• _What the exercise asks_: Give the lines again word for word, beginning with the one containing "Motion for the" and ending with the last line of the material below.

■ ■ ■

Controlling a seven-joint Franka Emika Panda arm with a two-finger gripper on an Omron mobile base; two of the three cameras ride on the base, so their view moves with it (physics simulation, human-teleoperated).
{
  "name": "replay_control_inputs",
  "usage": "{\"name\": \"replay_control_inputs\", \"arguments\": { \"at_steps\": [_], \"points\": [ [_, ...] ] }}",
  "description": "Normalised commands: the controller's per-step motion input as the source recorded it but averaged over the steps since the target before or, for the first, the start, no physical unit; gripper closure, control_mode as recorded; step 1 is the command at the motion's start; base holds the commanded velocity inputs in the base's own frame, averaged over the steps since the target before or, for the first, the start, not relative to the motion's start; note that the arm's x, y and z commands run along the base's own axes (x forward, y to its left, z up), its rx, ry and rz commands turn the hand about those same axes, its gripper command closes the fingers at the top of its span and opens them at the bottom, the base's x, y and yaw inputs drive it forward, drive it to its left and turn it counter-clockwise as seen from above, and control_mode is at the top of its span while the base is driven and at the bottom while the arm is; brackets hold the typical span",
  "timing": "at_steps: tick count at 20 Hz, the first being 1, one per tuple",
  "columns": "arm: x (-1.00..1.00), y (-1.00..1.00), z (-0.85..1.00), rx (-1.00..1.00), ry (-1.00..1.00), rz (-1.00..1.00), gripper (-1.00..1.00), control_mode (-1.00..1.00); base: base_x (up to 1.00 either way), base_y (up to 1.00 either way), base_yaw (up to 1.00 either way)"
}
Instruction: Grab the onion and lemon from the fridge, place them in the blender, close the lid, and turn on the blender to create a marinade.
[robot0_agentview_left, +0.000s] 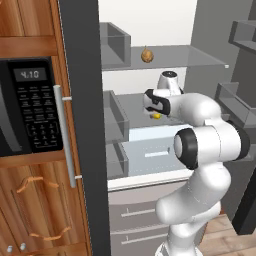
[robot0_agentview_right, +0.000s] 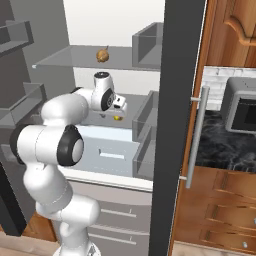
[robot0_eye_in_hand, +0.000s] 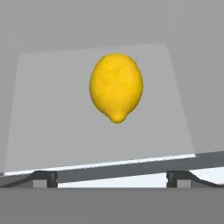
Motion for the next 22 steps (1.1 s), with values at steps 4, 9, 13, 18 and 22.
{"name": "replay_control_inputs", "arguments": {
  "at_steps": [4,9,13,18,22],
  "points": [
    [0.13,-0.24,-0.22,0.00,0.00,0.00,-1.00,-1.00,0.00,0.00,0.00],
    [0.36,-0.06,-0.23,0.00,0.00,0.02,-1.00,-1.00,0.00,0.00,0.00],
    [0.27,0.00,-0.22,0.00,0.00,0.05,-1.00,-1.00,0.00,0.00,0.00],
    [0.25,0.00,-0.18,0.00,0.00,0.06,-1.00,-1.00,0.00,0.00,0.00],
    [0.40,0.00,-0.14,0.00,0.00,0.06,-1.00,-1.00,0.00,0.00,0.00]
  ]
}}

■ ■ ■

• _Result of the task_:
Motion for the next 22 steps (1.1 s), with values at steps 4, 9, 13, 18 and 22.
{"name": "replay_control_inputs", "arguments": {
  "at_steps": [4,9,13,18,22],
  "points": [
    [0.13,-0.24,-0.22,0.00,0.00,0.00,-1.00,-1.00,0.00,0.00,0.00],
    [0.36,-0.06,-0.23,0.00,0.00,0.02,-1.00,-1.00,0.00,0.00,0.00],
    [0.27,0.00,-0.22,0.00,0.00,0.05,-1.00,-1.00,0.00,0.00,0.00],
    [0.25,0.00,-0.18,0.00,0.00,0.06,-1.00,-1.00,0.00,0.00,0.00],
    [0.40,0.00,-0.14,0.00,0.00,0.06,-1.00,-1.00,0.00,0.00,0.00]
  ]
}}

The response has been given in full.